— Viens-ça, jean-foutre. Passe-moi la main sous le croupion, et chatouille-moi d'une main ce que tu y trouveras, et les couilles de l'autre!

Guae obéit (J'ai su depuis qu'au croupion, le basané avait une queue, de la même forme qu'un vit, mais velue comme son corps, et que ce fut cette queue que mon futur chatouilla)….

— Je ne quitte pas d'une heure ce con céleste! (disait l'homme-à-queue, en me saccadant) chatouille, chatouille, bougre! les couilles et ma queue!

Il déchargea six fois, sans déconner… Je demandai alors à laver. Mon futur m'épongea le con, et me le baisa, en l'appelant Con d'Or. Mon père me suça les tétons. Guae dit au basané:

— Elle est à vous. Mais je bande comme un carme; permettez que je l'encule?…

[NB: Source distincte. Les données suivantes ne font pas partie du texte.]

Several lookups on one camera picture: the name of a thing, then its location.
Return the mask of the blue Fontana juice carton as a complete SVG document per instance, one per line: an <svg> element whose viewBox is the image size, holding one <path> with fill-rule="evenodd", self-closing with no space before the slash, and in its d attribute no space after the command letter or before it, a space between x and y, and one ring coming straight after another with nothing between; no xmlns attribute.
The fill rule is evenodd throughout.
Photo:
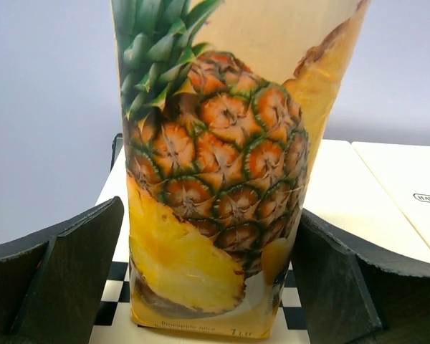
<svg viewBox="0 0 430 344"><path fill-rule="evenodd" d="M130 308L266 338L368 1L113 1Z"/></svg>

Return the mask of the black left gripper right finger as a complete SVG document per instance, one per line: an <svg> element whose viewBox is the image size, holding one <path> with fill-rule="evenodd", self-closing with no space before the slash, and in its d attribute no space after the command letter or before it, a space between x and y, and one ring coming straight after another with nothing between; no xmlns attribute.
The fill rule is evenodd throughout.
<svg viewBox="0 0 430 344"><path fill-rule="evenodd" d="M311 343L430 343L430 263L308 210L291 263Z"/></svg>

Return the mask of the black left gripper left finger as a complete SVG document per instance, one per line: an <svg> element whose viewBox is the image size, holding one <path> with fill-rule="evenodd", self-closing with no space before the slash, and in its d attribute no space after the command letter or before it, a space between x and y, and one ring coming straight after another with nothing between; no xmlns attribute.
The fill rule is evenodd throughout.
<svg viewBox="0 0 430 344"><path fill-rule="evenodd" d="M115 196L0 244L0 343L88 343L123 214Z"/></svg>

— L'enculer, non; c'est du foutre perdu. Encore moins l'enconner; je veux qu'elle me fasse un petit-à-queue. Mais si elle avalait le foutre, comme j'ai vu certaines femmes tempéramenteuses, je consentirais que tu l'embouchasses.

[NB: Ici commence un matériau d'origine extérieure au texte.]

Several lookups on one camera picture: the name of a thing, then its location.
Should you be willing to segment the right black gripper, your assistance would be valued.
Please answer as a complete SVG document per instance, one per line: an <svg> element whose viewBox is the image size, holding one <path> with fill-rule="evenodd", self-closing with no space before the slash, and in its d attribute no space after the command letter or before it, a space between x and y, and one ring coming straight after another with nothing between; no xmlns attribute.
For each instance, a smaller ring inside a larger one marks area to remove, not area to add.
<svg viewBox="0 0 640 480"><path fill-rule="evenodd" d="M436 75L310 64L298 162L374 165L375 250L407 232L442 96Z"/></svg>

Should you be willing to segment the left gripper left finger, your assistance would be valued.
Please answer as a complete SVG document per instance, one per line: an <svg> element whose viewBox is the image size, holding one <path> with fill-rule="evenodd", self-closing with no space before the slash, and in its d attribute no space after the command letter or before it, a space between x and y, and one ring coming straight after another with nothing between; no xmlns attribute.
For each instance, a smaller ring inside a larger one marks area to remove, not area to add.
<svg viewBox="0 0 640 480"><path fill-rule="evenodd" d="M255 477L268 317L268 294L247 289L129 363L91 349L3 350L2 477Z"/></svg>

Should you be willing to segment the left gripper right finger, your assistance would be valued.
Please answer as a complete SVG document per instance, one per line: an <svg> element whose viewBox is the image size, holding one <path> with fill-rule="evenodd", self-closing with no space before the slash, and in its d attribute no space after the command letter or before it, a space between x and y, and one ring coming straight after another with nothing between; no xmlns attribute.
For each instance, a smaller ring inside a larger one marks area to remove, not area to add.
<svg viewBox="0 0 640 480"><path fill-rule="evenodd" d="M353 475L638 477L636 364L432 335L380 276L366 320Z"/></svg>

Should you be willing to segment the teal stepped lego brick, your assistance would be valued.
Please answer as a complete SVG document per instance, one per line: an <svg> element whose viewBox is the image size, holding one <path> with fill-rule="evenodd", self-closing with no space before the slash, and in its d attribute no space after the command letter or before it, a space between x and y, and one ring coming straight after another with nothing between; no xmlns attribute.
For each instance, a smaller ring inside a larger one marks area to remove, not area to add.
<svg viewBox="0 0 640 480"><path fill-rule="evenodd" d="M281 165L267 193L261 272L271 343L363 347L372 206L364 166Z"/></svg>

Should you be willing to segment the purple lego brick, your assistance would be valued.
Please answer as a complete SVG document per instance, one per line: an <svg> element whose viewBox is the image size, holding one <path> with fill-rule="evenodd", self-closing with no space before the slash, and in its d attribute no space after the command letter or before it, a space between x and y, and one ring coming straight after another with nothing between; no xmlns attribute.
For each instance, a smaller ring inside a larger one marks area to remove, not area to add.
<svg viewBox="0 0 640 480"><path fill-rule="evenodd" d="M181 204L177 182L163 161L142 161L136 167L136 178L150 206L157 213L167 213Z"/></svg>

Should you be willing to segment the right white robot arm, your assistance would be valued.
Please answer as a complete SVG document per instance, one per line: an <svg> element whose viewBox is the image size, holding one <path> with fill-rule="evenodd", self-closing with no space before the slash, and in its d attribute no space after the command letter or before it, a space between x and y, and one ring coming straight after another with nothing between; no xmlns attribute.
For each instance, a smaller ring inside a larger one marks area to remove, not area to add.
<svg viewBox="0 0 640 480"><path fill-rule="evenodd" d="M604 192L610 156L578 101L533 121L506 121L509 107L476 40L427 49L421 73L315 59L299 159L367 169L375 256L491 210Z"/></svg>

A ce mot, je saisis le vit de mon futur, et je l'aurais avalé, s'il n'avait pas été si gros. Il me déchargea au fond du gosier, en rugissant, et le foutre me descendit bouillonnant dans l'estomac.

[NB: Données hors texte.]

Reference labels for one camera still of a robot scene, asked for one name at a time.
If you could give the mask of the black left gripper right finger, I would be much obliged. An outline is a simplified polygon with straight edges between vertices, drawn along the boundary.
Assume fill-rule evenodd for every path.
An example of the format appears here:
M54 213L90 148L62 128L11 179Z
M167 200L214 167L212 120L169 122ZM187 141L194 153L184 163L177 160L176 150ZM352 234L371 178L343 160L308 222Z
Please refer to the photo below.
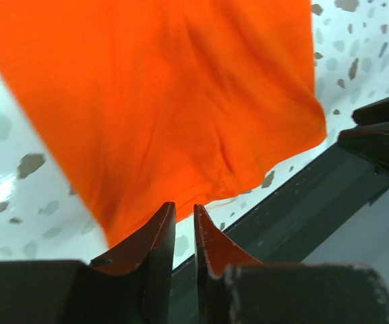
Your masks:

Ah! Elle aime le foutre! (s'écria le basané) Elle a toutes les perfections!… Et elle sera aussi longtemps belle, que féconde!….. Allons, papa, embouche-la aussi. De tous les foutres, le paternel est le meilleur.

Je me jetai sur mon père, le renversai sur le lit, saisit son vit bandant, que je fis aller et venir dans ma bouche, jusqu'à ce qu'il déchargeât. Je suçai son foutre avec délices…

— Bon! (s'écria le poilu) Elle est dans les bons principes; elle est impayable!